> _Exercise directions_: Go through the listing below and output exactly the line with "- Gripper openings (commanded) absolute", the line with "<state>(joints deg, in", and each line between; omit the rest.

> _Data shown_:
Content starts
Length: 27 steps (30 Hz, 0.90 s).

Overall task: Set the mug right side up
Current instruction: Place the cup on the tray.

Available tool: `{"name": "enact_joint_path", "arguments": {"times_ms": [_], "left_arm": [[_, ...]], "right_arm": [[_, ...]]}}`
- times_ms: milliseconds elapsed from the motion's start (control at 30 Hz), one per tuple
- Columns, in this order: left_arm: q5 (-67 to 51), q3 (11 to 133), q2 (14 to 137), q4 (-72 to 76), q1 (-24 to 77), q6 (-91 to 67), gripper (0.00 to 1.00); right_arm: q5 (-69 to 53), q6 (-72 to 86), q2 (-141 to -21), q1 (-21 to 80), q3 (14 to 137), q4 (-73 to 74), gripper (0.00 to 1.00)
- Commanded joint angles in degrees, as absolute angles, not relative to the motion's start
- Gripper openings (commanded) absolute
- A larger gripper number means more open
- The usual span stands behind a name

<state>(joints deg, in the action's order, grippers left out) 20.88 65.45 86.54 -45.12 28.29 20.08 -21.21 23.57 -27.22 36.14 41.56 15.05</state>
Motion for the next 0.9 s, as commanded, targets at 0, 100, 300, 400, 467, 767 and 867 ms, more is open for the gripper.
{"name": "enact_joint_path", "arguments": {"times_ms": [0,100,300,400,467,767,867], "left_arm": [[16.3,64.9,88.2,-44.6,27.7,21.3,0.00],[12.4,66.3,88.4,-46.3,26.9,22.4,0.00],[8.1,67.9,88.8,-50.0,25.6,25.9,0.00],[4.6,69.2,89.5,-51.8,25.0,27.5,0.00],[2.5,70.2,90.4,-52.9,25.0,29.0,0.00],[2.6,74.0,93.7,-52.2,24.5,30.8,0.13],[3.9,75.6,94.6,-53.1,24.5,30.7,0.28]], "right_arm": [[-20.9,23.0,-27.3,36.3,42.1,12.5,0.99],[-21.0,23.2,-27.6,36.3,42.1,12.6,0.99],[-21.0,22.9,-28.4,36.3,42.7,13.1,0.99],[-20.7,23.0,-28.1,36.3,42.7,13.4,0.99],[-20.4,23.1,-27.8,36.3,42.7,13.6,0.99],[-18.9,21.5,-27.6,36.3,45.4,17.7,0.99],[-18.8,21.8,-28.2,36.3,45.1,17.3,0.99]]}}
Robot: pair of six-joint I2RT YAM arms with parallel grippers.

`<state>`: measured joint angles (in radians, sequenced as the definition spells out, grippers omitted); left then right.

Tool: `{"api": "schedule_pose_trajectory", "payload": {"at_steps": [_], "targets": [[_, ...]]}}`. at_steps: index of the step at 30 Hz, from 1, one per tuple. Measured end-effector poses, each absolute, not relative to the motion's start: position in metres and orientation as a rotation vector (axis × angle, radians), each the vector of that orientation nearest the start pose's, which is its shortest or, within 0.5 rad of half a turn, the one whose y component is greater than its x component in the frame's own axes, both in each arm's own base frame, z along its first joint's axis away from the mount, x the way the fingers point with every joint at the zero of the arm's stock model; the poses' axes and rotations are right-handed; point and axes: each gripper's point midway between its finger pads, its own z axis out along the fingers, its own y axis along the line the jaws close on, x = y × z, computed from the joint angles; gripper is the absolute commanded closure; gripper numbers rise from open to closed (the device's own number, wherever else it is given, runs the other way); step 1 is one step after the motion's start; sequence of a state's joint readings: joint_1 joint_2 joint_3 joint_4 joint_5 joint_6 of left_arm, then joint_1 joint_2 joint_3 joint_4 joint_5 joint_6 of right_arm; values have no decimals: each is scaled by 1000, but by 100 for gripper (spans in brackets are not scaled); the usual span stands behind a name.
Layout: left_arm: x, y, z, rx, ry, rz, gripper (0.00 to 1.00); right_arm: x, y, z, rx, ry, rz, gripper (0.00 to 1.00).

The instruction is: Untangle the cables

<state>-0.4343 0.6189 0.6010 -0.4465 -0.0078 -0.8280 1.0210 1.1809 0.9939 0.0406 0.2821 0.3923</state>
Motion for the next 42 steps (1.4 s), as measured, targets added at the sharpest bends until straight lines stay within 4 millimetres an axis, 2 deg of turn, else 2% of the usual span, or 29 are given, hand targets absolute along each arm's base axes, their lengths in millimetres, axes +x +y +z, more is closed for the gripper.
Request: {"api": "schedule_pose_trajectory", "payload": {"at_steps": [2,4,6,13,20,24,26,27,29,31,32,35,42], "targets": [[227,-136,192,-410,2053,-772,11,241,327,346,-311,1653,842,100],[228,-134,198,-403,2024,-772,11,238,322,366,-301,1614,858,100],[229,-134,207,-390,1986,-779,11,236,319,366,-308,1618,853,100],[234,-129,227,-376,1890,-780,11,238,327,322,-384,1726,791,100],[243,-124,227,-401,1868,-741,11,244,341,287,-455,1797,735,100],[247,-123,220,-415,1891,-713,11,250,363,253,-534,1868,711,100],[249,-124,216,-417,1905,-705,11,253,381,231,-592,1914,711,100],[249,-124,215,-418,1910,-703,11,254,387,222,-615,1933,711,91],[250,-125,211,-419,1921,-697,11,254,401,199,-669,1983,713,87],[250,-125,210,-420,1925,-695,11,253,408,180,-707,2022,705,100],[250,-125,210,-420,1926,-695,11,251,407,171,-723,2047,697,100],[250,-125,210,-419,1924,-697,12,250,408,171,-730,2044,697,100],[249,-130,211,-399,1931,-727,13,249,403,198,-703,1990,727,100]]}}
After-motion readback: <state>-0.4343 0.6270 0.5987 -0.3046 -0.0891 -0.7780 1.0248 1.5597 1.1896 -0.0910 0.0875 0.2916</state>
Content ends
> _The answer_:
- Gripper openings (commanded) absolute
- A larger gripper number means more open
- The usual span stands behind a name

<state>(joints deg, in the action's order, grippers left out) 20.88 65.45 86.54 -45.12 28.29 20.08 -21.21 23.57 -27.22 36.14 41.56 15.05</state>

With this, the answer is complete.